*Brief*:
Among the entries below, count the lines containing the string "Kindly". Only the count is needed.

START Material provided

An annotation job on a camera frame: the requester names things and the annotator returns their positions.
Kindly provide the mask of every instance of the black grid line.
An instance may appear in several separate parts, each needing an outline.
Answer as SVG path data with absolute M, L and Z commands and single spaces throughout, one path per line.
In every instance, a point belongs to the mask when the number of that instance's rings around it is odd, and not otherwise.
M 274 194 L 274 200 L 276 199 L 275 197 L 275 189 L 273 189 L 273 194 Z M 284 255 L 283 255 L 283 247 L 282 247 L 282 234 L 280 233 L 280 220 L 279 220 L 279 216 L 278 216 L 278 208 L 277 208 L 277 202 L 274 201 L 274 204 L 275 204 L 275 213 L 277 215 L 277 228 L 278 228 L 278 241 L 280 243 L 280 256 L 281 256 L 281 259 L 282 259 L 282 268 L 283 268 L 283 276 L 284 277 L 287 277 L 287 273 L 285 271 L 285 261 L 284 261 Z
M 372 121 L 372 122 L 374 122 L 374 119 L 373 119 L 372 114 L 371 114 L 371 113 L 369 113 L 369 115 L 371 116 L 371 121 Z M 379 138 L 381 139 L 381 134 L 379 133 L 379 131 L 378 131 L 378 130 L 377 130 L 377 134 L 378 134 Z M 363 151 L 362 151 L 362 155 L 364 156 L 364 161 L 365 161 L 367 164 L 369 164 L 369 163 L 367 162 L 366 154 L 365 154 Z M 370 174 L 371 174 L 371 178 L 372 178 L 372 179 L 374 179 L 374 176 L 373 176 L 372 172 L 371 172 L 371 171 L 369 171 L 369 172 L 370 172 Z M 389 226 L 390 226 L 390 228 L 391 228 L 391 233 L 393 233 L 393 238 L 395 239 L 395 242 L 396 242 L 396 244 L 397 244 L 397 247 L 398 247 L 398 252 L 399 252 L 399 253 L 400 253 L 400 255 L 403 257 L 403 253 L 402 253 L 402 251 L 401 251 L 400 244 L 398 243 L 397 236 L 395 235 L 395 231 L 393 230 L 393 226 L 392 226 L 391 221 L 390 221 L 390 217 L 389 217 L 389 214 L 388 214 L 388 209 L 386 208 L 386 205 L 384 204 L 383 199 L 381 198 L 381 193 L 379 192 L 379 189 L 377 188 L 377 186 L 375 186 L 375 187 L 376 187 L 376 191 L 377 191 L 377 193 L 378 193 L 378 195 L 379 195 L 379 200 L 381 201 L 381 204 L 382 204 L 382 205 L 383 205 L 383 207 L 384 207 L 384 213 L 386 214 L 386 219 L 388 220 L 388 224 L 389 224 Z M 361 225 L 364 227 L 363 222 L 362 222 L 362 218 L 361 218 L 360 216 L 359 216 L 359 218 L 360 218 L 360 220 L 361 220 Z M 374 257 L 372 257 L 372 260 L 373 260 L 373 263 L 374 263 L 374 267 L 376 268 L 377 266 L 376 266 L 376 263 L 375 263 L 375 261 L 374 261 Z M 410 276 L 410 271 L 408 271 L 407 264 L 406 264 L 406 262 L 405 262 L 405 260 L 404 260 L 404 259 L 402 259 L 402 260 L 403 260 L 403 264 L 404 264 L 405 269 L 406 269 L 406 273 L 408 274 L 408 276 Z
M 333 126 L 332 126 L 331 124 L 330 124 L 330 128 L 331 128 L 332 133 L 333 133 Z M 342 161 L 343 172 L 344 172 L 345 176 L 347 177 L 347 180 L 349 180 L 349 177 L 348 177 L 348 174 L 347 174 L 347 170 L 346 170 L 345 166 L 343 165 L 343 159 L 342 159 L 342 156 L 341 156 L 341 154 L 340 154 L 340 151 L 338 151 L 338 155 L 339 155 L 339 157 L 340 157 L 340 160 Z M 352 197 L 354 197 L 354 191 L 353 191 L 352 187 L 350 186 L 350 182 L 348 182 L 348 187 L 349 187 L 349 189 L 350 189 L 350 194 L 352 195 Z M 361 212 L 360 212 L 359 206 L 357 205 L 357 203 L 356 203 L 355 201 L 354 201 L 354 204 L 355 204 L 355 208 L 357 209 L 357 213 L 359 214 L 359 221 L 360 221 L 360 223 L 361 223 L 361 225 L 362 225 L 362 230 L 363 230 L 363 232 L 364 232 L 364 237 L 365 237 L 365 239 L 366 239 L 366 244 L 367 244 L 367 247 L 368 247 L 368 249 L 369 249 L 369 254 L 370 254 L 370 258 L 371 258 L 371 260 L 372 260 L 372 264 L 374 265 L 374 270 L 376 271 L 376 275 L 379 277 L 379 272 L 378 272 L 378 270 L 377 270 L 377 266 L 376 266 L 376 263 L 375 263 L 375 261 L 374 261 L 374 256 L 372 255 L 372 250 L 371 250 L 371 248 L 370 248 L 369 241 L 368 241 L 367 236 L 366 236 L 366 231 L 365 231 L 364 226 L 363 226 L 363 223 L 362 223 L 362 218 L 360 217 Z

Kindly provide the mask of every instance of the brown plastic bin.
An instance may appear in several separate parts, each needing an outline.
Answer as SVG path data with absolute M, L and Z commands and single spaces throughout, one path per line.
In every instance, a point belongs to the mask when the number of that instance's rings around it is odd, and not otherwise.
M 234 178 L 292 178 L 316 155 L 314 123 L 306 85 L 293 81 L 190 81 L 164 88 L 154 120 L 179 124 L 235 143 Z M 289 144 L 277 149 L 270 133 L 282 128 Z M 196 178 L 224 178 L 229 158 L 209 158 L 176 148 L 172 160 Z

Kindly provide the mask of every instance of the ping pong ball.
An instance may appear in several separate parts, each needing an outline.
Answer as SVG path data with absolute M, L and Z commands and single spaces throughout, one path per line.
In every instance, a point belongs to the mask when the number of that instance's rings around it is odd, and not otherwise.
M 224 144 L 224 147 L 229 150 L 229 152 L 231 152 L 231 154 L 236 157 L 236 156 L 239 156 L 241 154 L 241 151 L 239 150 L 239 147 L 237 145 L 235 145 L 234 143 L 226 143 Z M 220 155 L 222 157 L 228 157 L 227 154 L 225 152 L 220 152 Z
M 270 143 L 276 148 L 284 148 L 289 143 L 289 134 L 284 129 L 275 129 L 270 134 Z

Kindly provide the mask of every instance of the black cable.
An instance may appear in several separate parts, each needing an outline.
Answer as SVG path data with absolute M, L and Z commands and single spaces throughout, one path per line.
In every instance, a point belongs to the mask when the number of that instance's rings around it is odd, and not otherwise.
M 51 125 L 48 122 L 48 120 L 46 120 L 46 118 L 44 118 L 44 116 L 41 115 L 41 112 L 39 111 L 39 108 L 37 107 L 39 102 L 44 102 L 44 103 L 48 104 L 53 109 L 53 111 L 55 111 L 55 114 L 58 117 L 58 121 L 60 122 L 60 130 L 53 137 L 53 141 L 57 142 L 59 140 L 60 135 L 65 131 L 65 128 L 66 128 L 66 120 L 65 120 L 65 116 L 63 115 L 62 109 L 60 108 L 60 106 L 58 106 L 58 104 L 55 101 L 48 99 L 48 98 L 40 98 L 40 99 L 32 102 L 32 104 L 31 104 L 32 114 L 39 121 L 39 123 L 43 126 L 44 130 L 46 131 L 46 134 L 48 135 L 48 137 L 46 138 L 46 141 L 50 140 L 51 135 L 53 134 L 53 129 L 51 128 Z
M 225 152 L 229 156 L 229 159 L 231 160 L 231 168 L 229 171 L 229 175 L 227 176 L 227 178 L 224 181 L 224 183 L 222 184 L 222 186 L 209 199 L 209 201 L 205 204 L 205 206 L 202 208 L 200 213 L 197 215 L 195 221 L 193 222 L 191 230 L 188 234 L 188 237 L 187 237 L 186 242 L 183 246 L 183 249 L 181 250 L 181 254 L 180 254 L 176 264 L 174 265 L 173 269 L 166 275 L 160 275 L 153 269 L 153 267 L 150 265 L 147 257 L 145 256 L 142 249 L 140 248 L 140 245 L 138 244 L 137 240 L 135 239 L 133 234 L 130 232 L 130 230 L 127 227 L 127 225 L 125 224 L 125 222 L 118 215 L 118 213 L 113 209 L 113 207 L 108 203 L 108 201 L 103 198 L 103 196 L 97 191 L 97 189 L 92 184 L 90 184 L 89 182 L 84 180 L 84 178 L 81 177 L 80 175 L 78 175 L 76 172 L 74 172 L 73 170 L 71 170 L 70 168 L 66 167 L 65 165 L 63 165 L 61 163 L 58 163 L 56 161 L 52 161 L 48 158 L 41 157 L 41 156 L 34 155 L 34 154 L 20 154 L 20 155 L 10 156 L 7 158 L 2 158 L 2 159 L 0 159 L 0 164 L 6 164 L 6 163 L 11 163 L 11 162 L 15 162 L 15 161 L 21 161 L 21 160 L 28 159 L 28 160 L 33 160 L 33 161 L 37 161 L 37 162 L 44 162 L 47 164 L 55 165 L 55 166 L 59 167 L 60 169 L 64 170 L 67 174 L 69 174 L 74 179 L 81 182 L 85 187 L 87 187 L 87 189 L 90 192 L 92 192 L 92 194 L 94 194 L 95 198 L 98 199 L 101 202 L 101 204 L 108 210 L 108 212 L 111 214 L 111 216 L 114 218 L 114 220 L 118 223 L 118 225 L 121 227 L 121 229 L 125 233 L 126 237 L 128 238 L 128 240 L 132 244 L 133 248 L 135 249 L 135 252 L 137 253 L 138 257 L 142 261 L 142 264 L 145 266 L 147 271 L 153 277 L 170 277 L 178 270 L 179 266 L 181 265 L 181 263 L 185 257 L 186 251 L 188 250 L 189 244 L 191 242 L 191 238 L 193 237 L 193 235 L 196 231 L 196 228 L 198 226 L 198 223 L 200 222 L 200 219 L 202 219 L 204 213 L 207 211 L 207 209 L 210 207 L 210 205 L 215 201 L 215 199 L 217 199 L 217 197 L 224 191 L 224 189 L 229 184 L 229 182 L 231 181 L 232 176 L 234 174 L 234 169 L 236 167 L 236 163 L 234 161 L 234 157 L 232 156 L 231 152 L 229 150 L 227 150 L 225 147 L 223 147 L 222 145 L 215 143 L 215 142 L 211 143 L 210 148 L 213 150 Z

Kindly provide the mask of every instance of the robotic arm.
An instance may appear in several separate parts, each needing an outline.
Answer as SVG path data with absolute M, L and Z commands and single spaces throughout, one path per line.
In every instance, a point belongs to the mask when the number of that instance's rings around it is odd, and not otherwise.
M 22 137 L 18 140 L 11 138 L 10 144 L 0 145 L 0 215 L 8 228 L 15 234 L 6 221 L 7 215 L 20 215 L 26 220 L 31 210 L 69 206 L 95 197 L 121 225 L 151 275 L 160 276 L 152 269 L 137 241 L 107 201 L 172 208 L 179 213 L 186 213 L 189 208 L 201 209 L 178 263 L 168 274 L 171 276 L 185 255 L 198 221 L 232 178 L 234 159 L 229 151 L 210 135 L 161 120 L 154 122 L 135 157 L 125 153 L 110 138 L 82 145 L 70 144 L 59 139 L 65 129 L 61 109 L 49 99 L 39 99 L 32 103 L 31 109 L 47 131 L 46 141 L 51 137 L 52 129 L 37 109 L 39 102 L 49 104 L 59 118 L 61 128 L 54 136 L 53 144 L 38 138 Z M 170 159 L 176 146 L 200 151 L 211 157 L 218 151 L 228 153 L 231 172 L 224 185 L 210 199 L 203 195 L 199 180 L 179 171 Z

END Material provided

*Result*:
5